Oberbürgermeister Harry Mergel

Schlußwort von OB Mergel – Wider das Vergessen – Gedenkfeier 09.11.2014 – Synagogengedenkstein, Allee

Lieber Prälat Stumpf, liebe Frau Toren, lieber Herr Veyhl, liebe Heilbronnerinnen und Heilbronner,

die Erinnerung an Nationalsozialismus und Krieg ist in Heilbronn vor allem von den Ereignissen des 4. Dezembers 1944 geprägt. Dem Tag, als das alte Heilbronn ausgelöscht und mehr als 6500 Menschen ihr Leben verloren. Deshalb sprechen wir häufig auch vom dunkelsten Tag in der Geschichte unserer Stadt.

Für die jüdischen Mitbürgerinnen und Mitbürger setzte die Verfinsterung aber bereits viel früher ein: Entrechtung, Ausgrenzung und Verfolgung gehörten schon seit Beginn der NS-Herrschaft zum Alltag. Die Reichspogromnacht am 9. November vor 76 Jahren, als in Heilbronn wie in vielen anderen Städten Deutschlands die Synagoge angezündet wurde, war vorerst der traurige „Höhepunkt“ dieser zunehmenden Hetze, bevor alles noch viel schlimmer kam.

Noch heute erfüllt mich das, was damals geschah, mit großer Scham und drängt mir die Frage auf: Wie können wir verhindern, dass sich solche Exzesse wiederholen? Dass Minderheiten aufgrund verquerer Ideologien bis in den Tod verfolgt werden?

Ein erster Schritt ist das Gedenken. Deshalb halten wir auch noch heute die Erinnerung an diese Taten wach, damit sie nicht in Vergessenheit geraten. Denn Erinnern ist immer auch eine Auseinandersetzung mit der Vergangenheit. Die heutige Gedenkfeier hier am Gedenkstein der einstigen Heilbronner Synagoge ist dafür ein Beispiel. Dankbar bin ich Ihnen, lieber Herr Prälat Stumpf, für die eindrücklichen Worte, die Sie gefunden haben. Und dankbar bin ich auch allen anderen Gruppierungen, die sich nicht nur heute „Wider das Vergessen“ stemmen: der Friedensbewegung Heilbronn, dem Evangelischen Jugendwerk Bezirk Heilbronn, dem Deutschen Gewerkschaftsbund Stadt und Landkreis Heilbronn, der Vereinigung der Verfolgten des Naziregimes – Bund der Antifaschisten Kreis Heilbronn und nicht zuletzt dem Freundeskreis Synagoge Heilbronn e.V..
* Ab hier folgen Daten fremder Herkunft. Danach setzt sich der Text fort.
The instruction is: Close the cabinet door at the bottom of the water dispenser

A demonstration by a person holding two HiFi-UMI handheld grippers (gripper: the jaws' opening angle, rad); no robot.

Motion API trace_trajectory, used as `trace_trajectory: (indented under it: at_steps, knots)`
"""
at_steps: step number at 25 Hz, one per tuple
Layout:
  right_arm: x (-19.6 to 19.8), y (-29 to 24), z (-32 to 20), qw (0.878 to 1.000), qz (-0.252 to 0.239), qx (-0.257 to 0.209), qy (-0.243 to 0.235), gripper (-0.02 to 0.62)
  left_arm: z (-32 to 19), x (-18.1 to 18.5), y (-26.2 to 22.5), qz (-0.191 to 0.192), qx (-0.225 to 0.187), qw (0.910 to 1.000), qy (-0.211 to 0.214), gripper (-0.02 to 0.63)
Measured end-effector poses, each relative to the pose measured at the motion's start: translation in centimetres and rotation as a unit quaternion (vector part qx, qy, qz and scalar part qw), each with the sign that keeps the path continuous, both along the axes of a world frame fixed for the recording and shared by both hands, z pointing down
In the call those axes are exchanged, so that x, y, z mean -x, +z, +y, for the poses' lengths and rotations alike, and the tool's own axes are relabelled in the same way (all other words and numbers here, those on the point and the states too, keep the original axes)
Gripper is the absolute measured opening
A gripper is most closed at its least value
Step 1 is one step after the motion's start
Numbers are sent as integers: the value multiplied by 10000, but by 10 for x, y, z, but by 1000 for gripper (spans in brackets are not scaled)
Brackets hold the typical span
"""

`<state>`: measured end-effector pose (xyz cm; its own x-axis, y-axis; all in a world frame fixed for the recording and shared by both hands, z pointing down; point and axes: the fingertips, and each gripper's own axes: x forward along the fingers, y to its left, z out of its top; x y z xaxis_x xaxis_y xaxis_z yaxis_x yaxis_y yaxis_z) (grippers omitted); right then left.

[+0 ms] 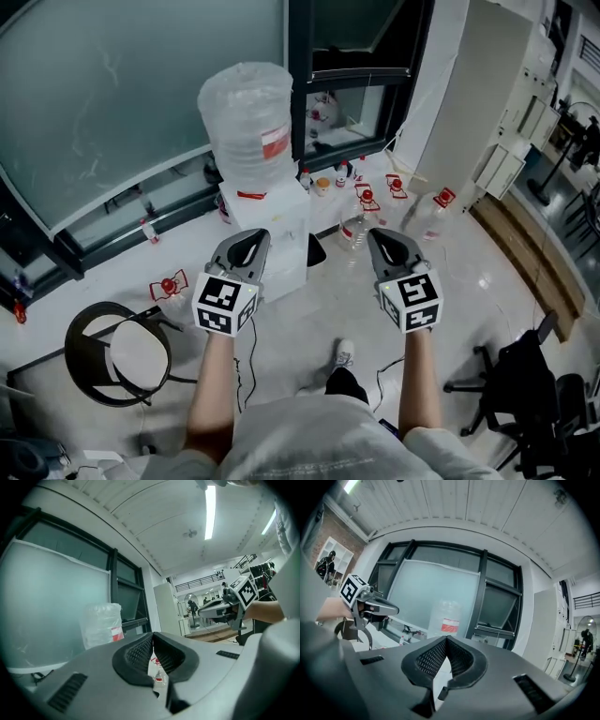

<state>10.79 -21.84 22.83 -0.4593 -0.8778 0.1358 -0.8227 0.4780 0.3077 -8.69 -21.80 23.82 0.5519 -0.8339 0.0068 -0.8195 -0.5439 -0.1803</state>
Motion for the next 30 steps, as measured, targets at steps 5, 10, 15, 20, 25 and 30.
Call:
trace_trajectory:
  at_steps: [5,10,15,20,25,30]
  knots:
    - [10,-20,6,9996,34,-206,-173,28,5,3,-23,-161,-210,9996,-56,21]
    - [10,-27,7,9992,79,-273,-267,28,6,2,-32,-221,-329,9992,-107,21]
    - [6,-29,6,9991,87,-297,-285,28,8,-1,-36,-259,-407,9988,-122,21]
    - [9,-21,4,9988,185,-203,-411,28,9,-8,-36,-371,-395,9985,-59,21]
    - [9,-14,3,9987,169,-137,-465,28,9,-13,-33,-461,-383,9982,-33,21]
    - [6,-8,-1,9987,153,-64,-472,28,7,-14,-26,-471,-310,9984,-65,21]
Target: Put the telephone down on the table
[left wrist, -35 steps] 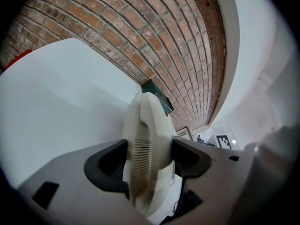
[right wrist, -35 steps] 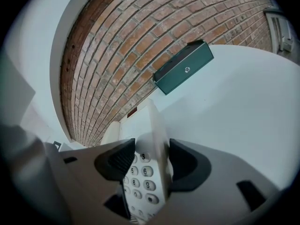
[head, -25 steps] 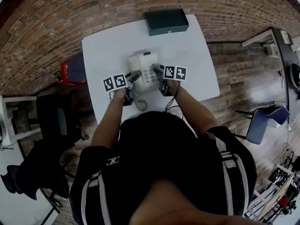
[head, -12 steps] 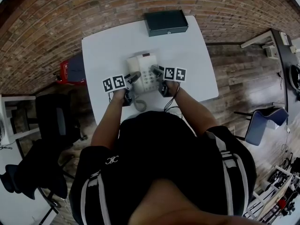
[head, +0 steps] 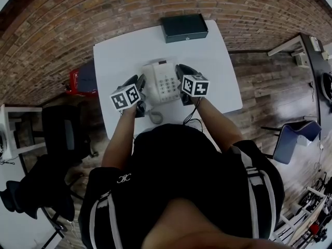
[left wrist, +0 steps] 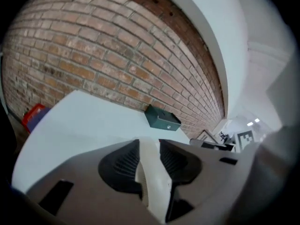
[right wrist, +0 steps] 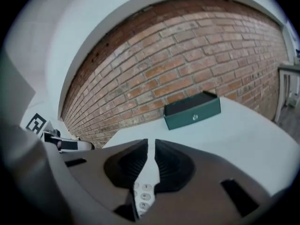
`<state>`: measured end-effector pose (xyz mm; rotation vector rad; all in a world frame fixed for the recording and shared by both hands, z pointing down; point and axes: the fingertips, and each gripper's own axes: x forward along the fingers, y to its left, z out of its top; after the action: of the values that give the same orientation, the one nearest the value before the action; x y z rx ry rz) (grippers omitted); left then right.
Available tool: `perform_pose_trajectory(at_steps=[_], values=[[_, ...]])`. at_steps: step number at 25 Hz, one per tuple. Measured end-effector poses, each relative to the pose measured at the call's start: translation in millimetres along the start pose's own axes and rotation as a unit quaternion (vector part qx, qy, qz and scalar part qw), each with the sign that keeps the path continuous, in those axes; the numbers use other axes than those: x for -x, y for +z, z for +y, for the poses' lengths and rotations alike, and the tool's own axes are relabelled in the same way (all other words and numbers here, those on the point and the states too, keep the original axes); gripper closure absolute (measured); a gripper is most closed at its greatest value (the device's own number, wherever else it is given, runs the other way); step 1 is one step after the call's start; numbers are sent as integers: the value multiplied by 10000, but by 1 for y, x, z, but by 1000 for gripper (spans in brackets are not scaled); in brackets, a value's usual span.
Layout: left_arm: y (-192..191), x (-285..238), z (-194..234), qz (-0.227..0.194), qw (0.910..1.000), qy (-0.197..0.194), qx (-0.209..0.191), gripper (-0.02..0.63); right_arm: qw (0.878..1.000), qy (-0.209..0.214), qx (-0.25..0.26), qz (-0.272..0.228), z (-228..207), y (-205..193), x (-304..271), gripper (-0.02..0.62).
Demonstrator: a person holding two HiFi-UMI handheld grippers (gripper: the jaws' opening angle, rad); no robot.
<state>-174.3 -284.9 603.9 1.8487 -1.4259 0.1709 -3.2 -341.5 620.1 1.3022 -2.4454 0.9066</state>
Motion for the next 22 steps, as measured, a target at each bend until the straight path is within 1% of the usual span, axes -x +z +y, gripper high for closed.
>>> perform_pose_trajectory(at_steps=[2, 3, 5, 7, 10, 12, 15, 19, 22], values=[[25, 14, -9, -449, 9971, 349, -506, 567, 9983, -13, 333, -472, 13, 29, 13, 584], [38, 21, -15, -668, 9938, 483, -743, 596, 9963, -21, 510, -688, 22, 44, 20, 594], [62, 36, -33, -1110, 9854, 592, -1147, 603, 9900, -60, 872, -1106, 42, 73, 35, 595], [83, 51, -54, -1531, 9751, 594, -1490, 603, 9811, -67, 1169, -1538, 62, 101, 52, 597], [108, 73, -82, -2036, 9587, 585, -1900, 603, 9663, 39, 1465, -2116, 91, 134, 77, 597], [119, 87, -96, -2251, 9525, 512, -1986, 603, 9580, 133, 1568, -2396, 106, 149, 93, 597], [129, 103, -113, -2442, 9492, 401, -1943, 603, 9511, 263, 1573, -2647, 118, 162, 112, 597], [128, 113, -123, -2485, 9460, 430, -2035, 603, 9488, 373, 1564, -2718, 124, 162, 124, 597], [123, 111, -123, -2379, 9468, 453, -2117, 603, 9512, 368, 1548, -2645, 125, 155, 123, 597]])
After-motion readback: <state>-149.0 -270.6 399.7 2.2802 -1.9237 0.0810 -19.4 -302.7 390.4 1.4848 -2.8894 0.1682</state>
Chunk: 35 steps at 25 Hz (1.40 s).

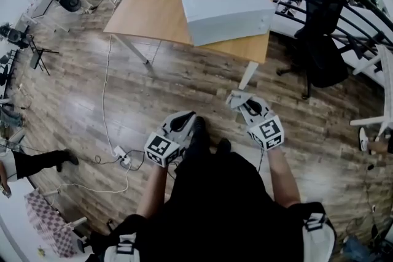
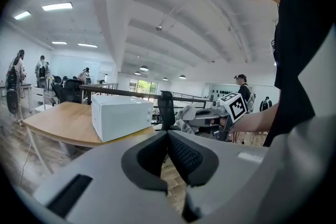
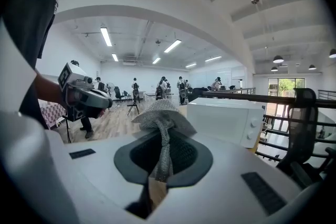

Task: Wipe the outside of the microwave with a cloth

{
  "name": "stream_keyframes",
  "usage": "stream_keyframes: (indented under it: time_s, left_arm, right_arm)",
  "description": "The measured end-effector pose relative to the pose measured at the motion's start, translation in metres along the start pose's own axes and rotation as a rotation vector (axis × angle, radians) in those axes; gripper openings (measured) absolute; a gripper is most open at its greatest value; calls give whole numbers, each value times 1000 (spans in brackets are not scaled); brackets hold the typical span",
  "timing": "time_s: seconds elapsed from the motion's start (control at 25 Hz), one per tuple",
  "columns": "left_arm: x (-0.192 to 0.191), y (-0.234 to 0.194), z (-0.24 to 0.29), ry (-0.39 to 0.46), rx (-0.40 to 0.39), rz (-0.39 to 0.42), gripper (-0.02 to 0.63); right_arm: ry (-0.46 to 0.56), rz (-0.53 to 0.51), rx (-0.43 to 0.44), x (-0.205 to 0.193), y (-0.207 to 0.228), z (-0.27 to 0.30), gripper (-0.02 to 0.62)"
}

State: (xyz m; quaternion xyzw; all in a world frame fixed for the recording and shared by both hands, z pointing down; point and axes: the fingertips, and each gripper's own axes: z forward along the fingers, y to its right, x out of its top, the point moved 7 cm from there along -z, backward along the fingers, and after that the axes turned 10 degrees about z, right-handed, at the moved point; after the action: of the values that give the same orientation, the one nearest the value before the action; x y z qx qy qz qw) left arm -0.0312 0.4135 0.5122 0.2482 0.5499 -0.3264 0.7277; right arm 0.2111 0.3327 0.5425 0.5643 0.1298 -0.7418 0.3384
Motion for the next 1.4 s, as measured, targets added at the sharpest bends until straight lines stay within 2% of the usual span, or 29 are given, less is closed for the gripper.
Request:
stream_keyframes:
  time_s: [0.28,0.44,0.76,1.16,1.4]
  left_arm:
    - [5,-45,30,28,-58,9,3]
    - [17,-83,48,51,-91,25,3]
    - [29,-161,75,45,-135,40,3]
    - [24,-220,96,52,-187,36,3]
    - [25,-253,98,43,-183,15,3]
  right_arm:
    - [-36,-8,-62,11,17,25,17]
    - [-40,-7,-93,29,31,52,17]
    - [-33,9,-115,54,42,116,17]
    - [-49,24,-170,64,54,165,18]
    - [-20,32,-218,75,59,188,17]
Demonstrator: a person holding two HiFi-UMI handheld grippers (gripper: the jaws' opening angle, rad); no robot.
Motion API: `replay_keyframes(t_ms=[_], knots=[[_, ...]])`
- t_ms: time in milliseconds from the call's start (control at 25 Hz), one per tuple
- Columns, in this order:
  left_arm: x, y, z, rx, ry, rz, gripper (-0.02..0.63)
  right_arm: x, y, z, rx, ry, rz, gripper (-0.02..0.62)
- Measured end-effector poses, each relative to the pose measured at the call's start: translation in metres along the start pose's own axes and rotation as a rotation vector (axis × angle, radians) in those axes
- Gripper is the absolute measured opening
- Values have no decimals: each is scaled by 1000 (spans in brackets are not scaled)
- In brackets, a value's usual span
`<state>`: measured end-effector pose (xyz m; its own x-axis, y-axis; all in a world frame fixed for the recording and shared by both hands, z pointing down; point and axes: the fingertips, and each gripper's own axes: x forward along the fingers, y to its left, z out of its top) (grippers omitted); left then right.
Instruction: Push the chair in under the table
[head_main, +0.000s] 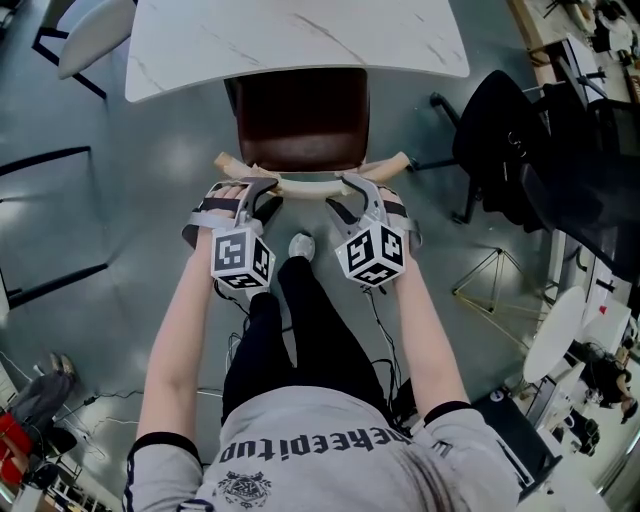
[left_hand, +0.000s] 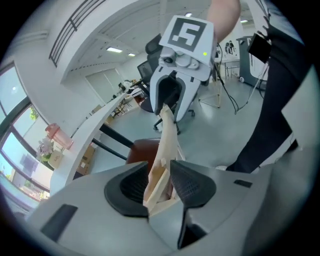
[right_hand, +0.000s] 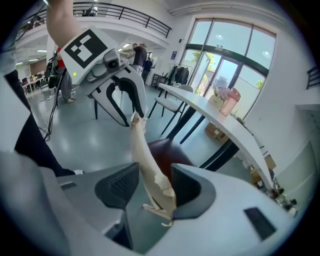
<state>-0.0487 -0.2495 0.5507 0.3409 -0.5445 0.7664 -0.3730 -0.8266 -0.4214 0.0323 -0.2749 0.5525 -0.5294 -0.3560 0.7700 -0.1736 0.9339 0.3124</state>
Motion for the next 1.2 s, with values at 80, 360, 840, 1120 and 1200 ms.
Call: replay_keyframes(t_ms=[80, 360, 840, 1120, 1200], knots=[[-12, 2, 0, -55, -22, 29, 117, -9, 2, 11, 35, -33, -30, 167], [-58, 0, 14, -194, -133, 98, 33, -52, 16, 59, 227, -168, -56, 11], [-164, -1, 75, -455, -453, 126, 15, -148, 47, 142, 413, -410, -136, 11], [-223, -4, 100, -484, -597, 145, 15, -192, 66, 166, 429, -473, -203, 11], [-243, -4, 109, -489, -636, 154, 15, -207, 73, 172, 437, -488, -216, 9]])
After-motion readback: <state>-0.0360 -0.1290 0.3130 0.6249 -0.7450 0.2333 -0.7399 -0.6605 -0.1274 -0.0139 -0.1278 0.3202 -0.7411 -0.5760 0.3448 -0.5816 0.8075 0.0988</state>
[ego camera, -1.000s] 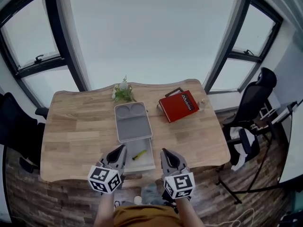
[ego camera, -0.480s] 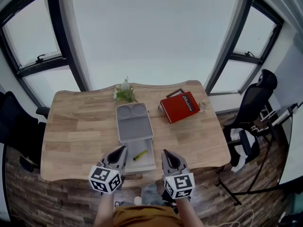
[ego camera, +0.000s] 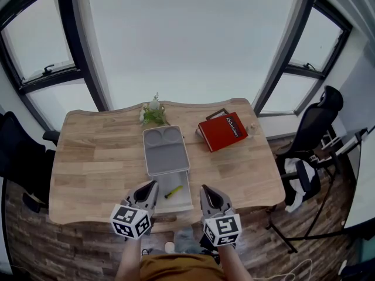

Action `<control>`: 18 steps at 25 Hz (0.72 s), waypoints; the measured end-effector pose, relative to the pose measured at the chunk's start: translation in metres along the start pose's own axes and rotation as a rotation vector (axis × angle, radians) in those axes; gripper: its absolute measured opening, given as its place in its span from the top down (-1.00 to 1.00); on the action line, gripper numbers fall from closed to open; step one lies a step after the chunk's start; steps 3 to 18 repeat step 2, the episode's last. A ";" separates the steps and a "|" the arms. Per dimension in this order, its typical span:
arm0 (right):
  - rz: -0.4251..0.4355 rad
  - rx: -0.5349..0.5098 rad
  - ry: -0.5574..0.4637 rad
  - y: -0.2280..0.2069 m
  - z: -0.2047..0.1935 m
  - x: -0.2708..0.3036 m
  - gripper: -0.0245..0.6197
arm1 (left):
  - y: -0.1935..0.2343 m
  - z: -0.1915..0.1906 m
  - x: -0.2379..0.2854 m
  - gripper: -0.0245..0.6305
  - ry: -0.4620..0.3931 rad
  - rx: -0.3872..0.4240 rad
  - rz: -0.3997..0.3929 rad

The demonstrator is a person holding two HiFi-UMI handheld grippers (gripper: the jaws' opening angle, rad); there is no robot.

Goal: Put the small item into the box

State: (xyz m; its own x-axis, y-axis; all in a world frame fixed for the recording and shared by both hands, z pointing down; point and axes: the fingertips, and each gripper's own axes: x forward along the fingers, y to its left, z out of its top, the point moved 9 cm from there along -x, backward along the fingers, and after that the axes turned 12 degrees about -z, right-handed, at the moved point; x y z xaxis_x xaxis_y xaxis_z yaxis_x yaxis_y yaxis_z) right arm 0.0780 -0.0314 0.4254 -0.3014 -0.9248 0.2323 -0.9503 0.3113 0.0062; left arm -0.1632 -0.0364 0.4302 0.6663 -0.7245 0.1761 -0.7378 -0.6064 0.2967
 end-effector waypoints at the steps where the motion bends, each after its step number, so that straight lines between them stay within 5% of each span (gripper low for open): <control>1: 0.000 0.000 0.000 0.000 0.000 0.001 0.91 | 0.001 0.000 0.000 0.92 0.000 -0.001 -0.002; 18: 0.000 0.000 -0.001 0.001 0.000 0.001 0.91 | 0.001 0.000 0.000 0.91 -0.001 -0.002 -0.004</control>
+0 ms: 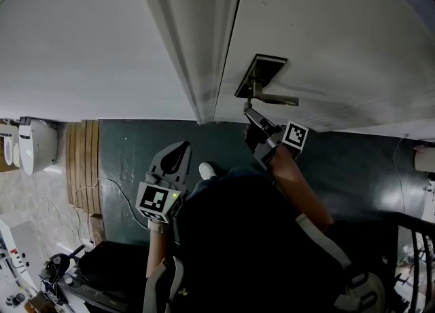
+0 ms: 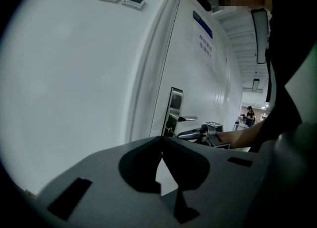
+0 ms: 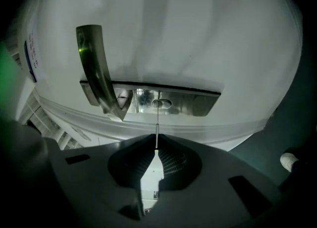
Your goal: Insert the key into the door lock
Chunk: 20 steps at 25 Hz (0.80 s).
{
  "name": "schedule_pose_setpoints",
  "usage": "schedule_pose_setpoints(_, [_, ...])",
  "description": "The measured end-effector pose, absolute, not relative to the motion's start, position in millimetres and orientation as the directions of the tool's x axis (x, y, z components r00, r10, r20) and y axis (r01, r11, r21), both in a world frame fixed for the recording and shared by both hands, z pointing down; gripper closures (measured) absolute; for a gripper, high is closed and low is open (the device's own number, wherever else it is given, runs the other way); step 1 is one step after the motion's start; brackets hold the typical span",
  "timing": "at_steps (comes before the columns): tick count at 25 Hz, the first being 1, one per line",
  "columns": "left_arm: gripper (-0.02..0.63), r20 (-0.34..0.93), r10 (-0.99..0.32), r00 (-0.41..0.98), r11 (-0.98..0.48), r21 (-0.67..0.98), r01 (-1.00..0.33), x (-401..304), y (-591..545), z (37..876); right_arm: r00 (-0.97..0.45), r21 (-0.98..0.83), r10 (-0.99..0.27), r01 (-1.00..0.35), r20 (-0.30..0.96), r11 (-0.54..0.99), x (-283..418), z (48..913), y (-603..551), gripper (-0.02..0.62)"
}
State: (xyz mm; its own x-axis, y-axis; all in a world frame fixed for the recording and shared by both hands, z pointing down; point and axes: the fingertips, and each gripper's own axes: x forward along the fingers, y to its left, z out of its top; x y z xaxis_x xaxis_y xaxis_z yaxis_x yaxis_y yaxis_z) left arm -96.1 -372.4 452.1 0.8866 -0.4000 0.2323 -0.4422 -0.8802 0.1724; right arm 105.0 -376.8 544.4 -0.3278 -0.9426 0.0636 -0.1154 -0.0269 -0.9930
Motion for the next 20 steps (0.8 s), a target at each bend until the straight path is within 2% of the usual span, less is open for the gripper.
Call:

Mir war es besonders wichtig, dass sich auch die Stadt Heilbronn erstmalig als Mitveranstalter der heutigen Gedenkfeier engagiert und damit der heutige Tag auch Teil der öffentlichen Erinnerungskultur dieser Stadt wird. Denn zur Wahrheit gehört auch: Unsere Stadt und die hier lebenden Menschen waren nicht nur Opfer, sondern teils auch Mittäter. Dieser Wahrheit dürfen und wollen wir uns nicht verschließen, nicht um alte Gräben wieder aufzureißen oder zu verurteilen, sondern um zu verstehen und uns die Lehren für die Gegenwart und Zukunft immer wieder zu vergegenwärtigen.

Für mich bedeutet dies auch, dass wir uns immer wieder aufs Neue bemühen um:
· Respekt und Toleranz gegenüber jedem, der sich an unsere freiheitlich demokratische Grundordnung gebunden fühlt;
· den Austausch zwischen Religionen und Kulturen
· eine Kultur des Willkommens und des Miteinanders.
Gerade auch angesichts der Flüchtlingsströme, die uns derzeit erreichen, aber auch angesichts unserer bunten Einwohnerschaft liegt mir dies sehr am Herzen. Lassen Sie uns gemeinsam für eine Stadt arbeiten, in der sich alle Zuhause fühlen. Und lassen Sie uns kämpfen gegen alle, die Toleranz mit Füßen treten und Unfrieden säen.